Omitted Variable Bias

The formula

Suppose the true model is:

\[Y = \beta_1 X_1 + \beta_2 X_2 + \varepsilon\]

If you omit \(X_2\) and run the short regression \(Y = \tilde{\beta}_1 X_1 + u\), the short-regression estimator converges to:

\[\tilde{\beta}_1 \xrightarrow{p} \beta_1 + \beta_2 \, \delta\]

where \(\delta\) is the coefficient from regressing \(X_2\) on \(X_1\) (the auxiliary regression).
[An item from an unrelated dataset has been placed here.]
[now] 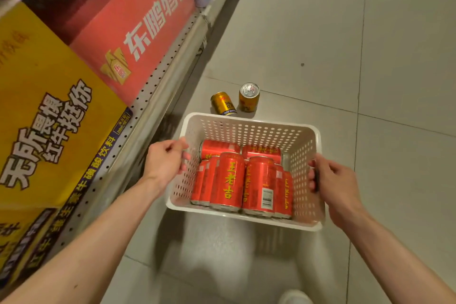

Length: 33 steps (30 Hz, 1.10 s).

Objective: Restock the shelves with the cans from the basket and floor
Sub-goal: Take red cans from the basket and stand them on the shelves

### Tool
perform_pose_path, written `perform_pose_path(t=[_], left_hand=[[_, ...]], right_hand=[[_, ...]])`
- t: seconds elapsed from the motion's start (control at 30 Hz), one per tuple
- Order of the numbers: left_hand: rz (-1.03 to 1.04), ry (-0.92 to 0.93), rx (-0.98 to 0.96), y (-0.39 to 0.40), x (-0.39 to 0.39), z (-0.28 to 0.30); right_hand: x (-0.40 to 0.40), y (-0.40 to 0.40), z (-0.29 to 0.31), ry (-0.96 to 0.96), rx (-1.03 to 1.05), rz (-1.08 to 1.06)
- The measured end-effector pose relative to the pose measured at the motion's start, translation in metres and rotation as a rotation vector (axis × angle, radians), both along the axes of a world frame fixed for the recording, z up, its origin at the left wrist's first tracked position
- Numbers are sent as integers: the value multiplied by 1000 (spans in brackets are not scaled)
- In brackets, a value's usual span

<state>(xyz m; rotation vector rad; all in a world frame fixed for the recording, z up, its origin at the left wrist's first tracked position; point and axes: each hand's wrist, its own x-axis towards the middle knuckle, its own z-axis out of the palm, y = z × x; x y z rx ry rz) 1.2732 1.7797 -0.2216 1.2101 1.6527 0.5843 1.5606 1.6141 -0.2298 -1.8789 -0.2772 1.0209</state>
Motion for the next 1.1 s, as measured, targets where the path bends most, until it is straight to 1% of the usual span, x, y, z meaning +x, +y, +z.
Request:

The bias has a clean interpretation:

\[\text{Bias} = \underbrace{\beta_2}_{\text{effect of omitted}} \times \underbrace{\delta}_{\text{correlation with included}}\]

If the omitted variable doesn’t affect \(Y\) (\(\beta_2 = 0\)) or is uncorrelated with \(X_1\) (\(\delta = 0\)), there is no bias. Both links in the chain must be present.

Sign-of-bias table

You can sign the bias without knowing magnitudes — just think about the two ingredients:

\(\delta > 0\) (positive correlation) \(\delta < 0\) (negative correlation)
\(\beta_2 > 0\) (positive effect) Positive bias (overestimate) Negative bias (underestimate)
\(\beta_2 < 0\) (negative effect) Negative bias (underestimate) Positive bias (overestimate)
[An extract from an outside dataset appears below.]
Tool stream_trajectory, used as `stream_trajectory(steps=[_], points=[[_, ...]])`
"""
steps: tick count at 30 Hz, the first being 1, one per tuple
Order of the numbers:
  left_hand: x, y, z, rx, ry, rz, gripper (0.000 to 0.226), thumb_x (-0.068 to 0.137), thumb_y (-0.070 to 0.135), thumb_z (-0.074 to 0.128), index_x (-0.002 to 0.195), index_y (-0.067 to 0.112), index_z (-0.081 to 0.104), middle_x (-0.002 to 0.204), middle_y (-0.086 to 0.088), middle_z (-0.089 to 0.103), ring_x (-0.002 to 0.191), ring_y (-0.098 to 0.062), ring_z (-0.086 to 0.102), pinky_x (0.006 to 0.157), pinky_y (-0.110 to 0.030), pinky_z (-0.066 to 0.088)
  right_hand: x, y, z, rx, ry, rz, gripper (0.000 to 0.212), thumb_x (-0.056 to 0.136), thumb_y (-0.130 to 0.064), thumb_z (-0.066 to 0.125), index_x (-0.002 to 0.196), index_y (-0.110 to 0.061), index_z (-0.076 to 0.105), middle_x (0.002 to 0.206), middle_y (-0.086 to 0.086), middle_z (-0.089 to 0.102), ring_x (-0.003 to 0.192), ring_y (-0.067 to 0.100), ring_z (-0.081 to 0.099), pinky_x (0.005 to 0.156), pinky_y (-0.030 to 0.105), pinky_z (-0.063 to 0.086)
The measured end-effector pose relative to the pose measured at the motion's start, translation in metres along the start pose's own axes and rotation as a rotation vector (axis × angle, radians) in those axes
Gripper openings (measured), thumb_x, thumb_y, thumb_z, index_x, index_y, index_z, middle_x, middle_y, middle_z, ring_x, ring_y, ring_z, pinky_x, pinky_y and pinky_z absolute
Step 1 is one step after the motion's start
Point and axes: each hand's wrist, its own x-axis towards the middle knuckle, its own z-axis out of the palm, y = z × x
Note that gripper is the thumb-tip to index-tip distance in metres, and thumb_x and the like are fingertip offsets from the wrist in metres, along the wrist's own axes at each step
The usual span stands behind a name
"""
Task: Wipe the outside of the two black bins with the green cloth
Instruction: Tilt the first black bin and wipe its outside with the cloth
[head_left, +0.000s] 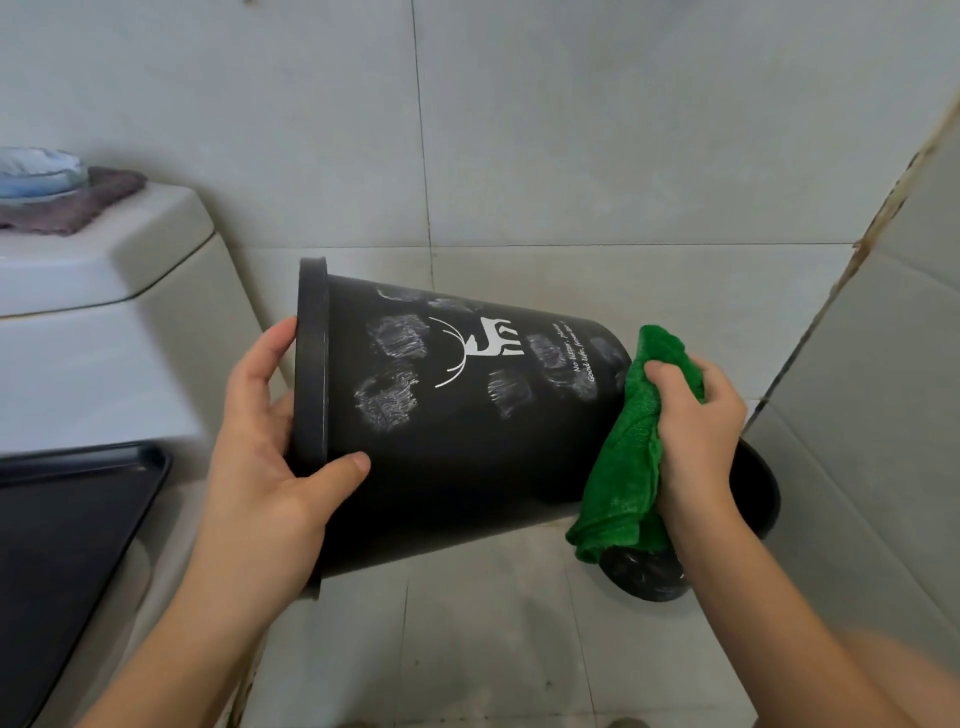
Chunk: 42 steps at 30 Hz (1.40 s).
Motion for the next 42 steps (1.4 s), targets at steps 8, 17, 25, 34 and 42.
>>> stream_trajectory(steps=[8, 17, 25, 34, 42], points=[[0.007, -0.001, 0.000, 0.188, 0.065, -0.050, 0.077, 0.061, -0.011, 0.054, 0.110, 0.049, 0.053, 0.091, 0.011, 0.067, 0.085, -0.012, 0.063, 0.065, -0.031, 0.050, -0.007, 0.013, 0.004, 0.007, 0.000, 0.015, 0.013, 0.084, -0.015, 0.066, 0.096, -0.016, 0.067, 0.070, -0.003, 0.064, 0.060, 0.013, 0.060, 0.055, 0.030, 0.047], [0.019, -0.007, 0.013, -0.102, 0.271, -0.242, 0.017, 0.099, 0.026, 0.052, 0.083, 0.021, 0.056, 0.057, 0.015, 0.060, 0.057, -0.003, 0.056, 0.056, -0.020, 0.046, -0.008, 0.023, 0.003, -0.043, 0.030, 0.027, 0.023, 0.072, -0.031, 0.067, 0.094, -0.029, 0.067, 0.085, 0.003, 0.070, 0.073, 0.020, 0.067, 0.068, 0.040, 0.056], [0.022, -0.004, 0.002, 0.145, 0.098, -0.075, 0.014, 0.100, 0.018, 0.050, 0.111, 0.025, 0.055, 0.097, 0.013, 0.064, 0.085, 0.003, 0.061, 0.079, -0.028, 0.048, -0.011, 0.025, 0.002, -0.062, 0.058, 0.010, 0.017, 0.079, -0.025, 0.066, 0.095, -0.029, 0.067, 0.085, 0.001, 0.070, 0.074, 0.018, 0.067, 0.069, 0.041, 0.057], [0.026, -0.003, 0.000, -0.030, 0.068, -0.128, 0.056, 0.089, -0.013, 0.045, 0.120, 0.034, 0.048, 0.075, 0.009, 0.073, 0.068, -0.008, 0.070, 0.058, -0.020, 0.055, -0.018, 0.030, 0.003, -0.134, 0.075, -0.046, 0.016, 0.080, -0.025, 0.067, 0.095, -0.030, 0.066, 0.090, -0.001, 0.070, 0.082, 0.020, 0.067, 0.076, 0.046, 0.057], [0.026, -0.009, -0.002, -0.040, 0.094, -0.114, 0.052, 0.091, -0.005, 0.054, 0.125, 0.034, 0.047, 0.079, 0.020, 0.071, 0.074, -0.001, 0.069, 0.061, -0.015, 0.053, -0.025, 0.028, 0.002, -0.184, 0.100, -0.175, 0.023, 0.084, -0.018, 0.067, 0.107, -0.017, 0.066, 0.084, -0.013, 0.063, 0.075, 0.000, 0.061, 0.071, 0.027, 0.050]])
Example 1 — Returns to education, omitting ability. Ability likely has a positive effect on wages (\(\beta_2 > 0\)) and is positively correlated with education (\(\delta > 0\)). Omitting ability biases the return to education upward.

Example 2 — Class size and test scores, omitting SES. Higher SES likely raises scores (\(\beta_2 > 0\)) and wealthier districts may have smaller classes (\(\delta < 0\)). Omitting SES biases the class-size effect downward (makes class size look more harmful than it is).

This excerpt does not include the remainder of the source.